A group of 14 high school girls from Cape Town who began a project to launch Africa’s first private satellite into space, have just completed a bootcamp with space experts to prepare them for the second and final phase of the project – the launch.

The project was kicked off last year by The Meta Economic Development Organisation (MEDO), in partnership with the Morehead State University in Kentucky, US, when it held a robotics hackathon in the Mother City at its Women in STEM program in June, which is aimed at developing skills among young girls from grades 10 to 12.

Learners design the payload

MEDO had purchased the satellite (MEDOsat1) with the goal of having the learners design its payload. South Africa is the first and only country outside the US that has received the go ahead from the Morehead Space Science Centre to run the programme against competing countries in South America and Europe.

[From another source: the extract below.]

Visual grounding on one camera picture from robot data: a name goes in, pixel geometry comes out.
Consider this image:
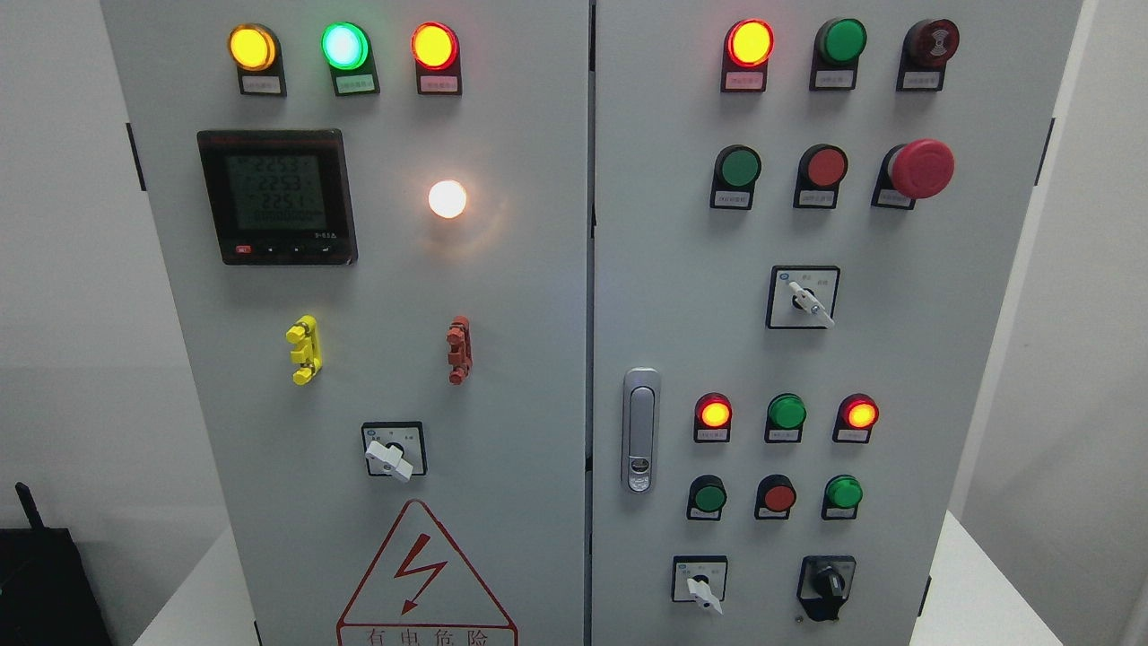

The recently wrapped up week-long SpaceTrek bootcamp equipped the MEDOsat1 girls with knowledge on telecommunications, satellite construction, calibration, and data analysis.


Alongside the private satellite project, MEDO has been holding four-hour SpacePrep workshops on Saturdays around various high schools in the Cape Town area where learners are taught the basics of electro-mechanics by building a mini robot, or Jiggybot, from scratch. The workshops have reached 120 girls so far and aim to reach 600 each year.

MEDOsat1 will be launched in the second quarter of 2016 from the Mojave Desert in the USA.

Once launched, all learners who have participated in the various programmes, will be able to participate in a programme where they will be able to communicate with the satellite and experiment with communication and data-gathering while it is in orbit.

One launch per year

MEDO’s Women in STEM programme will run for the next four years with a satellite launch planned each year.

“This South African Women in STEM programme aims to make a sustainable, measurable impact in Africa and understands that South Africa’s future depends highly on people with STEM-focused careers,” Judi Sandrock, CEO of MEDO said in a statement.

“Historically, people were excluded from learning subjects such as Maths and Science, so there is a legacy with some parents of not necessarily encouraging the youth to pursue careers in these fields. This is where we believe we can make an impact in assisting parents in creating this inspiration in our children and the desire to pursue careers in STEM,” Sandrock concluded.